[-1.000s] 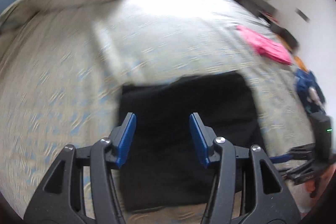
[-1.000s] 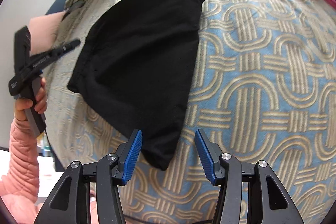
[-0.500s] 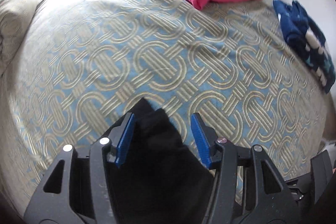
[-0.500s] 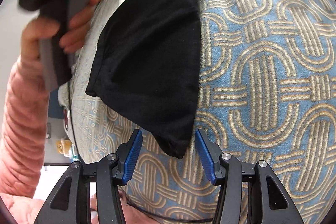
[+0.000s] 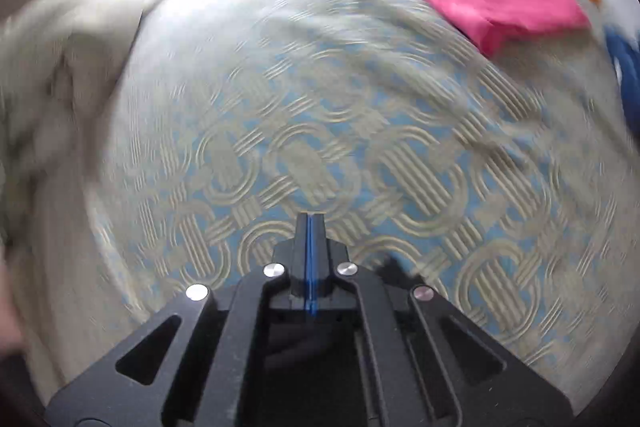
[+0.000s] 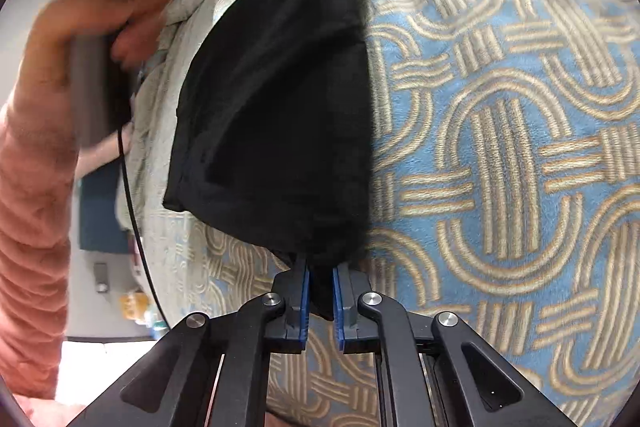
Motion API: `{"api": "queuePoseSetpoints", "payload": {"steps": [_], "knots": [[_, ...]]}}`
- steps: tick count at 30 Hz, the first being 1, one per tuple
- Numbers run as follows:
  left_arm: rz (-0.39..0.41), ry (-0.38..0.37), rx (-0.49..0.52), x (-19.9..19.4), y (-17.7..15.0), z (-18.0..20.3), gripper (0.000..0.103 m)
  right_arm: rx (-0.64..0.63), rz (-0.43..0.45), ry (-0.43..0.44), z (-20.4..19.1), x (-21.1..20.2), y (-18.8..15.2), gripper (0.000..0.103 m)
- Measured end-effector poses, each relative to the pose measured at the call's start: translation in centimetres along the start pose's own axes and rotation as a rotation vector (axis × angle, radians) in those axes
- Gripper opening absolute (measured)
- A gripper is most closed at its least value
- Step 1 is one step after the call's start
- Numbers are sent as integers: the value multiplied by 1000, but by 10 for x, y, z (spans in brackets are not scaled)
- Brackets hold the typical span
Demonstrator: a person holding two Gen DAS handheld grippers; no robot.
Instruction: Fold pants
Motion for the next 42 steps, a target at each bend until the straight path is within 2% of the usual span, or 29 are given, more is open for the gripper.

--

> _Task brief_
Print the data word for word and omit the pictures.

> _Completed task_
[-1.000s] 
[-1.000s] 
[-0.500s] 
[-0.500s] 
[+0.000s] 
[+0.000s] 
Motion API: `{"api": "queuePoseSetpoints", "payload": {"steps": [_], "knots": [[_, ...]]}}`
- steps: tick count at 30 Hz, the first being 1, one per tuple
- Numbers run as follows:
  left_arm: rz (-0.39..0.41), ry (-0.38..0.37), rx (-0.49..0.52), x (-19.9..19.4), y (-17.7..15.0), z (-18.0..20.3), gripper (0.000..0.103 m)
  right_arm: rx (-0.64..0.63), rz (-0.43..0.45), ry (-0.43..0.44), z (-20.4..19.1), x (-21.1..20.2), y (-18.8..15.2), gripper (0.000..0.103 m)
- Measured end-effector poses, each relative to the pose measured at the call's start: translation in centimetres along the start pose's own axes and rotation as a rotation vector (axis × angle, radians) in those axes
- Gripper opening absolute (measured)
- A gripper is most closed at its least value
- Step 1 is one step after the call's start
- Numbers are sent as integers: the value multiplied by 1000, but by 10 for x, y, z (spans in brackets are not scaled)
- Brackets hold the typical span
Demonstrator: a person holding two Gen DAS handheld grippers; no robot.
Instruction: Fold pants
Motion for the next 42 steps, a target at each bend until the straight path is within 2% of the usual span, or 29 are given, more is open for the gripper.

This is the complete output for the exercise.